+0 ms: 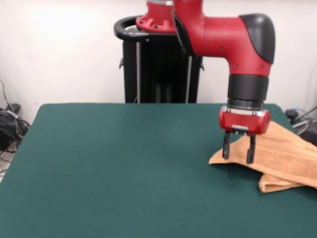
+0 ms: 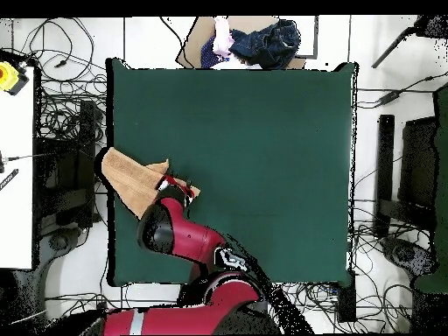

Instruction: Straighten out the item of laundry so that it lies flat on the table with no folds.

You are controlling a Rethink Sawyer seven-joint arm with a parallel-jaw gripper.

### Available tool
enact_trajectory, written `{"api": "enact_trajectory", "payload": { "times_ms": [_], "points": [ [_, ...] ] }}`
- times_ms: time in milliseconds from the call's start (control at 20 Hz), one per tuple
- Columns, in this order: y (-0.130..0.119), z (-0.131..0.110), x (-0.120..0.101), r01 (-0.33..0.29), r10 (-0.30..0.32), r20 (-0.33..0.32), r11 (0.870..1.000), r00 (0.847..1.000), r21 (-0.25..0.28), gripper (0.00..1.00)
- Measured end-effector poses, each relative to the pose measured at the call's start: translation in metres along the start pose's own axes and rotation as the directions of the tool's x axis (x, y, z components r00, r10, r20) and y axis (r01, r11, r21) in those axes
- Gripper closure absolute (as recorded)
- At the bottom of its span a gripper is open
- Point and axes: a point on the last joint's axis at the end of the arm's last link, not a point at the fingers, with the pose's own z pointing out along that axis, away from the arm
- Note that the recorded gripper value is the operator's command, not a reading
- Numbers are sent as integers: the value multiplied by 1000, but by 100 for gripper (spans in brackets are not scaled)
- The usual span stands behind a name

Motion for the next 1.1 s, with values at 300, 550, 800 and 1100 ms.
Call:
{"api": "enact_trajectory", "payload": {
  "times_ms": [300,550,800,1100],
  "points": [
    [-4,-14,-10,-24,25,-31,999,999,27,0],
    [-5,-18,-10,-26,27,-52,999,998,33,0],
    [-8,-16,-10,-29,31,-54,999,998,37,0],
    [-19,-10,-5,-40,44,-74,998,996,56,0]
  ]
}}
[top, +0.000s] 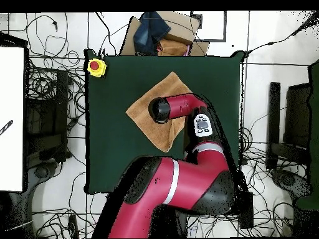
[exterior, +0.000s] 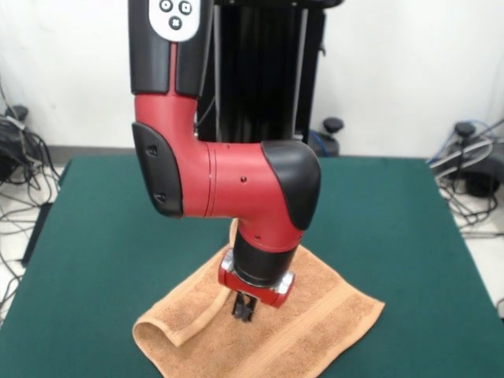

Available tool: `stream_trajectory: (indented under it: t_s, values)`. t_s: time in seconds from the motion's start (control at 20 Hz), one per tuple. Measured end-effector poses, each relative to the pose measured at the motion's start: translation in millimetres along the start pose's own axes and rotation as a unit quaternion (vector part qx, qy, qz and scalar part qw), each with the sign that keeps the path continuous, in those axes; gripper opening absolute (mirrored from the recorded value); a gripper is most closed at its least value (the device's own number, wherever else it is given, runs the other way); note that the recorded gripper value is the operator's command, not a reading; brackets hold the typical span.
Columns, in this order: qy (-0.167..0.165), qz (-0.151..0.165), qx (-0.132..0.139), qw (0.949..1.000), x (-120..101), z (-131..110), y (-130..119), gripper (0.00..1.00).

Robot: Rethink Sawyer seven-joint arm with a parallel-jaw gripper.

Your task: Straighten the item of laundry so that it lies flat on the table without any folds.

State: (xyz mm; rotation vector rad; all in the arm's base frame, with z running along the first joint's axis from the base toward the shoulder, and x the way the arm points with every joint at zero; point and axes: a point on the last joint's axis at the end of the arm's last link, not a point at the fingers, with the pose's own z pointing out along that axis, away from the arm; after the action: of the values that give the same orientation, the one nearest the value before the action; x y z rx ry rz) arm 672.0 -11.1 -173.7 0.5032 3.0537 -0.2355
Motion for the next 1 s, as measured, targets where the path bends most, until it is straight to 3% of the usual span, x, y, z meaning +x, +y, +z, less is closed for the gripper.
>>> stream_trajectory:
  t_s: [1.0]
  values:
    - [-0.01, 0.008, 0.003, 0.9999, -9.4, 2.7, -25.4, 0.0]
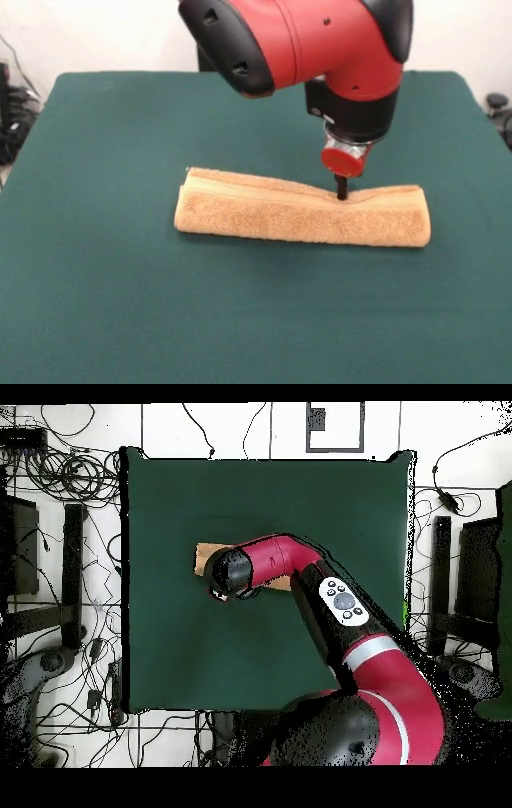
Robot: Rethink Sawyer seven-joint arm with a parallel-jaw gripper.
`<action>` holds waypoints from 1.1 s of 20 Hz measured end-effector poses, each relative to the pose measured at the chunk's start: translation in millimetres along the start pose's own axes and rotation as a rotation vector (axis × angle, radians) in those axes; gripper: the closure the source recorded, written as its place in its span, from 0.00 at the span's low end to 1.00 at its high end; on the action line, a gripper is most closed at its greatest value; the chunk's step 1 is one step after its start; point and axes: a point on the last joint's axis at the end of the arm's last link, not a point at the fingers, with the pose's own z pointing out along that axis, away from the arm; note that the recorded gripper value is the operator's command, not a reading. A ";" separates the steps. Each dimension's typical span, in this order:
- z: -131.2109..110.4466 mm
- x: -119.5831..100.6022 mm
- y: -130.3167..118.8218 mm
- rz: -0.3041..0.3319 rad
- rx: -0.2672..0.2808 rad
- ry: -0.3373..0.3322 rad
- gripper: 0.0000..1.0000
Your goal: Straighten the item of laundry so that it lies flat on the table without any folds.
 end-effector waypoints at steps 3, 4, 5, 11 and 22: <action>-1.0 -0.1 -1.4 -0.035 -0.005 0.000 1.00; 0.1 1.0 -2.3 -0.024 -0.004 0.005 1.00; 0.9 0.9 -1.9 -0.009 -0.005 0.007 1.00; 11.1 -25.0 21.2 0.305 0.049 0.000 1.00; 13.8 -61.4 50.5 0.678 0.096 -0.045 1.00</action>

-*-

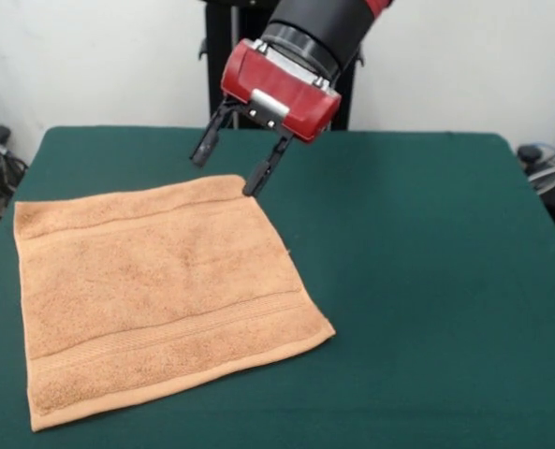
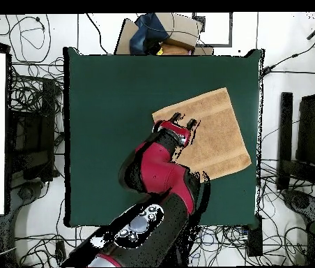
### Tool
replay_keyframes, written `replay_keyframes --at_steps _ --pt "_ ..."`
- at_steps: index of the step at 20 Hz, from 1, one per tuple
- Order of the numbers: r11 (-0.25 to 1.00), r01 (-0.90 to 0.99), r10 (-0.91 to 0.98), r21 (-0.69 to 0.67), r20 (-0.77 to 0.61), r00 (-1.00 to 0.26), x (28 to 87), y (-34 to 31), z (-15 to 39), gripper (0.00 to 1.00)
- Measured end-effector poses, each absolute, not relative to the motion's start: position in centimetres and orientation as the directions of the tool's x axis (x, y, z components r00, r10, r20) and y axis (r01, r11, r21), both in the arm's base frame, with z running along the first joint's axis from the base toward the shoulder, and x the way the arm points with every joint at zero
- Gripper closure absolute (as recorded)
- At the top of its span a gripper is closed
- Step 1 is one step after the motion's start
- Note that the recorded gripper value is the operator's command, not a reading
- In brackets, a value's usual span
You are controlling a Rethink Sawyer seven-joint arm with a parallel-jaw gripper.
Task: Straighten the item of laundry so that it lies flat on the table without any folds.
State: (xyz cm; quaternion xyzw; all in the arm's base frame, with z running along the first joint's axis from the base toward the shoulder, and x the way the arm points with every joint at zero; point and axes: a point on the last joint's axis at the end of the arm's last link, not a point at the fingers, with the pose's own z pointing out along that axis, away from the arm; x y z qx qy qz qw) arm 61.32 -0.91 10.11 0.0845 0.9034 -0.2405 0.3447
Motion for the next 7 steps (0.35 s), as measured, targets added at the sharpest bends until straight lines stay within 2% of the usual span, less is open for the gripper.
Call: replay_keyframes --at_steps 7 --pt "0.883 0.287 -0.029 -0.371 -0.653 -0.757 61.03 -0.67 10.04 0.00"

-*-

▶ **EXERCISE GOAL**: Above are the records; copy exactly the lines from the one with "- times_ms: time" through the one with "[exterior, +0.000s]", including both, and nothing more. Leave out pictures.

▶ **FINAL ANSWER**:
- times_ms: time in milliseconds from the call's start (control at 20 Hz), one per tuple
- Columns, in this order: y (-0.130..0.119), z (-0.131..0.110), x (-0.120..0.101), r01 (-0.33..0.29), r10 (-0.30..0.32), r20 (-0.33..0.32), r11 (0.870..1.000), r00 (0.847..1.000), r21 (-0.25..0.28), gripper (0.00..1.00)
- Measured end-effector poses, each relative to the pose measured at the call's start: translation in metres along the start pose's own axes and rotation as the directions of the tool's x axis (x, y, z components r00, r10, r20) and y axis (r01, r11, r21) in those axes
- Gripper closure absolute (as recorded)
- At the bottom of its span a gripper is open
- Point and axes: a point on the last joint's axis at the end of the arm's last link, not a point at the fingers, with the pose's own z pointing out along that axis, away from the arm
- Note that the recorded gripper value is the operator's command, not a reading
- Numbers are sent as integers: the value multiplied by 1000, but by 100 for gripper (spans in brackets are not scaled)
- The usual span stands behind a name

Motion for the next 1.1 s, with values at 300, 550, 800 and 1100 ms.
Call:
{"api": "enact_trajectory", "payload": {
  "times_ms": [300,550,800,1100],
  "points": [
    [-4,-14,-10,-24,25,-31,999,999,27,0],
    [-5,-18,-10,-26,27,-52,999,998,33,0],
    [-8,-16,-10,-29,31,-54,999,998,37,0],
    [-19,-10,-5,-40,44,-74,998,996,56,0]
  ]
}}
[top, +0.000s] 
[exterior, +0.000s] 

This answer has now been given in full.